(Source records)
────────────────────────────────────────
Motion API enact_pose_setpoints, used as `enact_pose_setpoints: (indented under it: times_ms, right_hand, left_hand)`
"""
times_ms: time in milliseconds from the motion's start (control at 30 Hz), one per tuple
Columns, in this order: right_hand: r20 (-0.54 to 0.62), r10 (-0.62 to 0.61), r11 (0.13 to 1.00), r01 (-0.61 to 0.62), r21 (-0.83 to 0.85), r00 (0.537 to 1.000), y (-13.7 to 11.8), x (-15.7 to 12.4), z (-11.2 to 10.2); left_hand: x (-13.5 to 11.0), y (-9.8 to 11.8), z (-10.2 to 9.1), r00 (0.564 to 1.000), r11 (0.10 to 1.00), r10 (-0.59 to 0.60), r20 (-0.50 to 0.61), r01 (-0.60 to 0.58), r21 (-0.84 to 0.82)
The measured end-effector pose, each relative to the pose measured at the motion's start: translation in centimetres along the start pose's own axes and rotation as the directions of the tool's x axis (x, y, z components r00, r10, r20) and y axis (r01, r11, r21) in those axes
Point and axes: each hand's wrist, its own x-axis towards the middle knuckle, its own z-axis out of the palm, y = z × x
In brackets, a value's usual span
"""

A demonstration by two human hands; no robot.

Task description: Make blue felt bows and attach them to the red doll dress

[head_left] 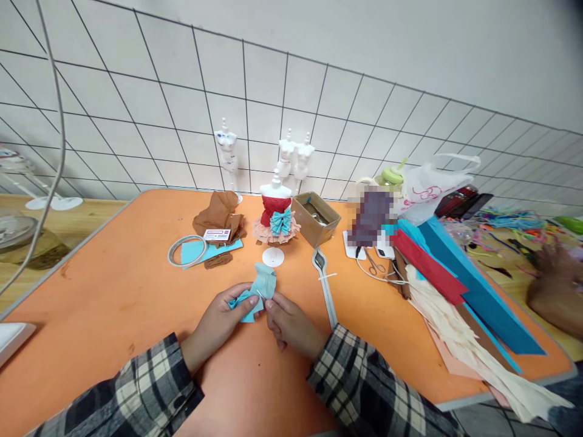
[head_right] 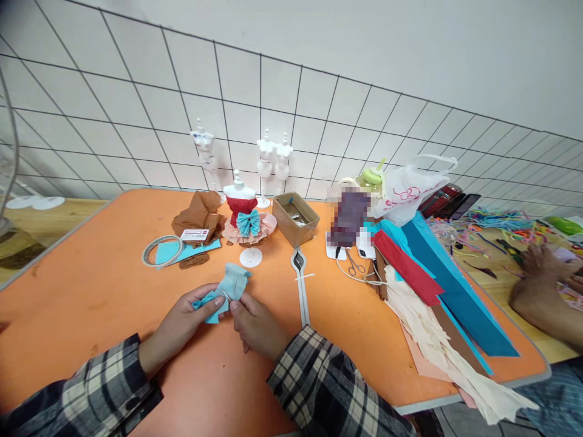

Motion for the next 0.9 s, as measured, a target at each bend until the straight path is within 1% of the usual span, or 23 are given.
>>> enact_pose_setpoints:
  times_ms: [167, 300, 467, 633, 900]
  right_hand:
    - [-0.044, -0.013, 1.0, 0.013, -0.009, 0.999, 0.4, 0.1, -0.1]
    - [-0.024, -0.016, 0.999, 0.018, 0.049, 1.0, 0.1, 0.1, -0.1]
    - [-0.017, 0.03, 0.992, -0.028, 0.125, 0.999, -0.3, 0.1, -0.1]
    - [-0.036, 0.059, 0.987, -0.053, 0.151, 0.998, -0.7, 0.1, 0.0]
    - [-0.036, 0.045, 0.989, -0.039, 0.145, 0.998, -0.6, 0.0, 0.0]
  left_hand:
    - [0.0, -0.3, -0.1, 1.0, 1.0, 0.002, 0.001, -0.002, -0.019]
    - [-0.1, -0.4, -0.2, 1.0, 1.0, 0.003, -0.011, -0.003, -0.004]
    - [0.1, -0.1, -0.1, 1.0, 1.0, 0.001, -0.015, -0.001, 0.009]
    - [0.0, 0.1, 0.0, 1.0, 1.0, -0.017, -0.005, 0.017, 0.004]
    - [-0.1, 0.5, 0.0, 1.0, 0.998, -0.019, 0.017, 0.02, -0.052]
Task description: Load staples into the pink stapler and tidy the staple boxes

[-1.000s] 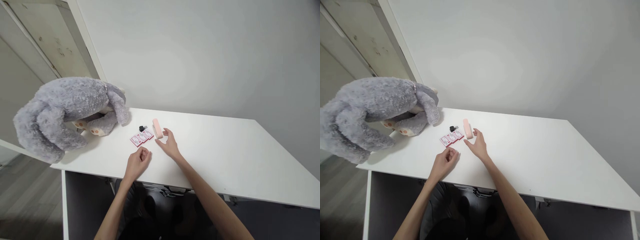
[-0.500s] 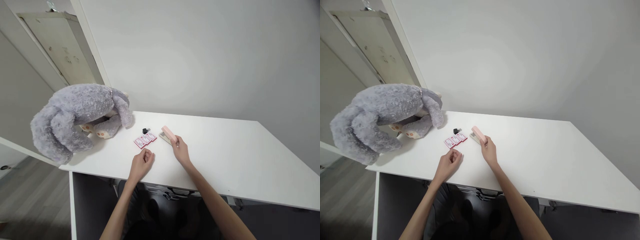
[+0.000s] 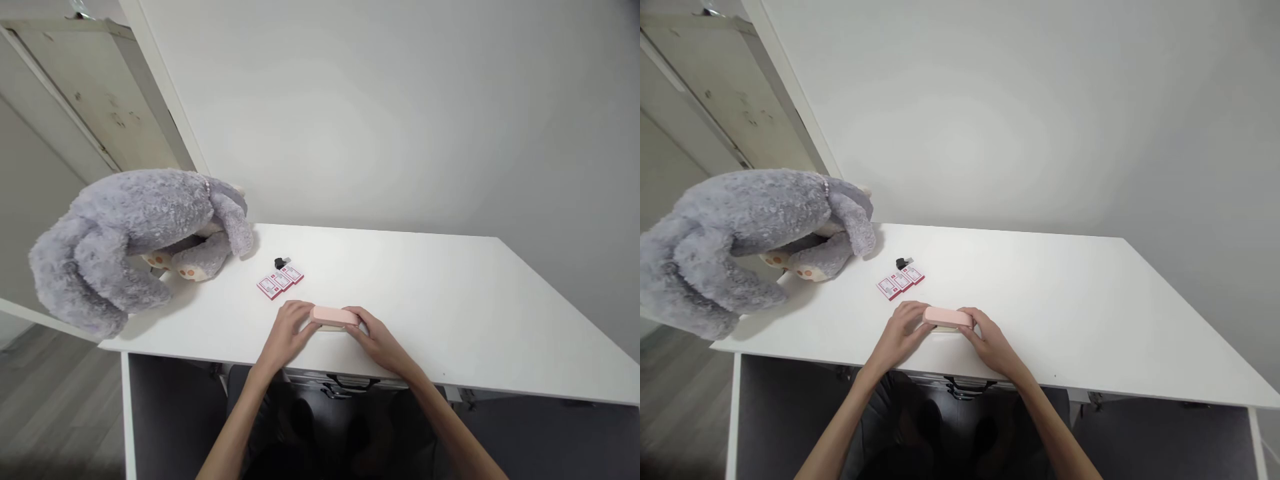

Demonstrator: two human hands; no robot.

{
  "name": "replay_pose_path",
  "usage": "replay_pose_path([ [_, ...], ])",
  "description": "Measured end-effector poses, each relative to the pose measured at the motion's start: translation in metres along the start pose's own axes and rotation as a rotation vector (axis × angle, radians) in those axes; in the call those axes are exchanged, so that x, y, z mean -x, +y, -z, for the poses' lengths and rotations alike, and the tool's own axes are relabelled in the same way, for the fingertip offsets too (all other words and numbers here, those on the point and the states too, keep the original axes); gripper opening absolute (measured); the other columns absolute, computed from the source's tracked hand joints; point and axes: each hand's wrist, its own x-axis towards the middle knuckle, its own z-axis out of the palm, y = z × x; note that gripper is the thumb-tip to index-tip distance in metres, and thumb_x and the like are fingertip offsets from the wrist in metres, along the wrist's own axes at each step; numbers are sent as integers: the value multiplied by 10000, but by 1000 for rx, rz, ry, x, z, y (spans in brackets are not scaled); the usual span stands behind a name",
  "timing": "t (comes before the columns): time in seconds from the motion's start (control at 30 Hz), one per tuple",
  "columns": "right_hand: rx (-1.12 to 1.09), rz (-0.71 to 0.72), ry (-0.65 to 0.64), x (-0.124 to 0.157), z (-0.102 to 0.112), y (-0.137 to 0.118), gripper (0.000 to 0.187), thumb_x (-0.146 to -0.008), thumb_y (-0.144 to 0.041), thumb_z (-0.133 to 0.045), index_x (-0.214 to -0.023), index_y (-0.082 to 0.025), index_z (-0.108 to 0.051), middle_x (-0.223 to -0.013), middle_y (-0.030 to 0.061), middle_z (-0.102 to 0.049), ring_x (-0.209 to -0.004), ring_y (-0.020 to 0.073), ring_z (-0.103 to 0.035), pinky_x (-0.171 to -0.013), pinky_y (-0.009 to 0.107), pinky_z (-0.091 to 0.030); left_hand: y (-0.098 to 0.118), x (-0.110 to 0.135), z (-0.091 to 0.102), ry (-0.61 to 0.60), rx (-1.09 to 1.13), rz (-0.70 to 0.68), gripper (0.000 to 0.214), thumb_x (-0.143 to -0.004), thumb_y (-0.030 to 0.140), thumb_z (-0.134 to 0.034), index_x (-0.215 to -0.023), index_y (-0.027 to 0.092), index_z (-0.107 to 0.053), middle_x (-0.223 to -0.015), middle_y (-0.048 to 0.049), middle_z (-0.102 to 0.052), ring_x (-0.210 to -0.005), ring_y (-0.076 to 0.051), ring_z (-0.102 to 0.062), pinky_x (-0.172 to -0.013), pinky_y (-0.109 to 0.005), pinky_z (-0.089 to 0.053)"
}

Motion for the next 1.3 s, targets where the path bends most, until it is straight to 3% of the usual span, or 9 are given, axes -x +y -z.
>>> replay_pose_path([
  [0.13, -10, 1, 26, 0, -2, -2, 343, -1029, -404, -564, -1330, -251, -626, -1330, 84, -709, -1222, 274, -651, -1075, 426, -500, 12, -1, -9, -48, 60, 90, 238, -1007, 436, -646, -1060, 238, -768, -1028, -74, -766, -999, -250, -665, -902, -387, -529],
  [0.33, 80, 36, 120, 1, -5, 0, 285, -977, -458, -683, -1204, -286, -667, -1229, 67, -735, -1166, 307, -653, -1058, 481, -482, 29, 0, -23, -56, 81, 131, 260, -982, 485, -671, -1011, 244, -765, -977, -70, -761, -937, -242, -657, -829, -355, -524],
  [0.6, 33, 54, 90, 3, -2, -6, 231, -1017, -468, -624, -1142, -273, -628, -1156, 71, -698, -1118, 296, -618, -1019, 455, -476, 28, 2, -28, -73, 50, 153, 260, -956, 492, -717, -929, 236, -750, -883, -47, -717, -836, -211, -614, -729, -313, -465],
  [0.9, -68, 56, 85, 3, -2, -8, 244, -1036, -437, -577, -1188, -247, -578, -1136, 70, -661, -1032, 255, -641, -921, 384, -530, 31, -1, -32, -96, 17, 139, 336, -973, 532, -681, -848, 221, -662, -843, -30, -673, -861, -214, -600, -820, -346, -451],
  [1.3, -150, 32, 155, 6, -5, 1, 319, -1080, -488, -478, -1283, -244, -509, -1160, 88, -674, -1032, 242, -667, -941, 413, -568, 41, -1, -53, -62, 23, 117, 226, -962, 477, -721, -1027, 266, -764, -984, -49, -756, -951, -241, -676, -886, -386, -462],
])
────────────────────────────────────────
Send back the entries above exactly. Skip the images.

## Answer area
Motion API enact_pose_setpoints, used as `enact_pose_setpoints: (indented under it: times_ms, right_hand, left_hand)`
"""
times_ms: time in milliseconds from the motion's start (control at 30 Hz), one per tuple
Columns, in this order: right_hand: r20 (-0.54 to 0.62), r10 (-0.62 to 0.61), r11 (0.13 to 1.00), r01 (-0.61 to 0.62), r21 (-0.83 to 0.85), r00 (0.537 to 1.000), y (-13.7 to 11.8), x (-15.7 to 12.4), z (-11.2 to 10.2); left_hand: x (-13.5 to 11.0), y (-9.8 to 11.8), z (-10.2 to 9.1), r00 (0.564 to 1.000), r11 (0.10 to 1.00), r10 (-0.59 to 0.60), r20 (-0.50 to 0.61), r01 (-0.60 to 0.58), r21 (-0.84 to 0.82)
The measured end-effector pose, each relative to the pose measured at the motion's start: translation in centimetres along the start pose's own axes and rotation as the directions of the tool's x axis (x, y, z components r00, r10, r20) and y axis (r01, r11, r21) in those axes
Point and axes: each hand's wrist, its own x-axis towards the middle knuckle, its own z-axis out of the palm, y = z × x
In brackets, a value's usual span
"""

A demonstration by two human hands; no robot.

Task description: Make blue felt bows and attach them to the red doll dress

[head_left] 
[head_right] 

Motion for the next 0.9 s, as measured, a target at each bend until the straight path is within 1% of the usual span, or 23 are given.
>>> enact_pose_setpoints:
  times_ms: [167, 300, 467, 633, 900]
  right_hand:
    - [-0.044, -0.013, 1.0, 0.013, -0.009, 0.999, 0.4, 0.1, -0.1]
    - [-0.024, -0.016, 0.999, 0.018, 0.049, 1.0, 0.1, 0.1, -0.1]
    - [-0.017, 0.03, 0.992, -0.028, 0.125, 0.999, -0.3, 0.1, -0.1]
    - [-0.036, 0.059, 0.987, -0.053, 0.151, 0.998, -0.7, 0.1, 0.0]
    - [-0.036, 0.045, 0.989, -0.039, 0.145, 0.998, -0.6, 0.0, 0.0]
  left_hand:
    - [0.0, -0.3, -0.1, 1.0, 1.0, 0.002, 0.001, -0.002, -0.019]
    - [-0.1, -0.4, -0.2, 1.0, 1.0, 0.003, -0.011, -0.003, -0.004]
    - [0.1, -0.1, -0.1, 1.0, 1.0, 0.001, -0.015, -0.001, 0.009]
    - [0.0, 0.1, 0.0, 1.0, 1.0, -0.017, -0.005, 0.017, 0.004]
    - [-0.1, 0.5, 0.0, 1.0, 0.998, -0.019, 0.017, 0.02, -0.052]
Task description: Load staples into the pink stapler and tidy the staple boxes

[-1.000s] 
[-0.500s] 
[+0.000s] 

Demonstrator: two human hands; no robot.

{
  "name": "replay_pose_path",
  "usage": "replay_pose_path([ [_, ...], ])",
  "description": "Measured end-effector poses, each relative to the pose measured at the motion's start: translation in metres along the start pose's own axes and rotation as a rotation vector (axis × angle, radians) in those axes; in the call those axes are exchanged, so that x, y, z mean -x, +y, -z, for the poses' lengths and rotations alike, and the tool's own axes are relabelled in the same way, for the fingertip offsets too (all other words and numbers here, those on the point and the states too, keep the original axes); gripper opening absolute (measured); the other columns absolute, computed from the source's tracked hand joints; point and axes: each hand's wrist, its own x-axis towards the middle knuckle, its own z-axis out of the palm, y = z × x; note that gripper is the thumb-tip to index-tip distance in metres, and thumb_x and the like are fingertip offsets from the wrist in metres, along the wrist's own axes at each step; numbers are sent as integers: the value multiplied by 10000, but by 1000 for rx, rz, ry, x, z, y (spans in brackets are not scaled); the usual span stands behind a name",
  "timing": "t (comes before the columns): time in seconds from the motion's start (control at 30 Hz), one per tuple",
  "columns": "right_hand: rx (-1.12 to 1.09), rz (-0.71 to 0.72), ry (-0.65 to 0.64), x (-0.124 to 0.157), z (-0.102 to 0.112), y (-0.137 to 0.118), gripper (0.000 to 0.187), thumb_x (-0.146 to -0.008), thumb_y (-0.144 to 0.041), thumb_z (-0.133 to 0.045), index_x (-0.214 to -0.023), index_y (-0.082 to 0.025), index_z (-0.108 to 0.051), middle_x (-0.223 to -0.013), middle_y (-0.030 to 0.061), middle_z (-0.102 to 0.049), ring_x (-0.209 to -0.004), ring_y (-0.020 to 0.073), ring_z (-0.103 to 0.035), pinky_x (-0.171 to -0.013), pinky_y (-0.009 to 0.107), pinky_z (-0.091 to 0.030); left_hand: y (-0.098 to 0.118), x (-0.110 to 0.135), z (-0.091 to 0.102), ry (-0.61 to 0.60), rx (-1.09 to 1.13), rz (-0.70 to 0.68), gripper (0.000 to 0.214), thumb_x (-0.143 to -0.004), thumb_y (-0.030 to 0.140), thumb_z (-0.134 to 0.034), index_x (-0.215 to -0.023), index_y (-0.027 to 0.092), index_z (-0.107 to 0.053), middle_x (-0.223 to -0.015), middle_y (-0.048 to 0.049), middle_z (-0.102 to 0.052), ring_x (-0.210 to -0.005), ring_y (-0.076 to 0.051), ring_z (-0.102 to 0.062), pinky_x (-0.172 to -0.013), pinky_y (-0.109 to 0.005), pinky_z (-0.089 to 0.053)"
}

Motion for the next 1.3 s, targets where the path bends most, until it is straight to 3% of the usual span, or 9 are given, axes -x +y -z.
>>> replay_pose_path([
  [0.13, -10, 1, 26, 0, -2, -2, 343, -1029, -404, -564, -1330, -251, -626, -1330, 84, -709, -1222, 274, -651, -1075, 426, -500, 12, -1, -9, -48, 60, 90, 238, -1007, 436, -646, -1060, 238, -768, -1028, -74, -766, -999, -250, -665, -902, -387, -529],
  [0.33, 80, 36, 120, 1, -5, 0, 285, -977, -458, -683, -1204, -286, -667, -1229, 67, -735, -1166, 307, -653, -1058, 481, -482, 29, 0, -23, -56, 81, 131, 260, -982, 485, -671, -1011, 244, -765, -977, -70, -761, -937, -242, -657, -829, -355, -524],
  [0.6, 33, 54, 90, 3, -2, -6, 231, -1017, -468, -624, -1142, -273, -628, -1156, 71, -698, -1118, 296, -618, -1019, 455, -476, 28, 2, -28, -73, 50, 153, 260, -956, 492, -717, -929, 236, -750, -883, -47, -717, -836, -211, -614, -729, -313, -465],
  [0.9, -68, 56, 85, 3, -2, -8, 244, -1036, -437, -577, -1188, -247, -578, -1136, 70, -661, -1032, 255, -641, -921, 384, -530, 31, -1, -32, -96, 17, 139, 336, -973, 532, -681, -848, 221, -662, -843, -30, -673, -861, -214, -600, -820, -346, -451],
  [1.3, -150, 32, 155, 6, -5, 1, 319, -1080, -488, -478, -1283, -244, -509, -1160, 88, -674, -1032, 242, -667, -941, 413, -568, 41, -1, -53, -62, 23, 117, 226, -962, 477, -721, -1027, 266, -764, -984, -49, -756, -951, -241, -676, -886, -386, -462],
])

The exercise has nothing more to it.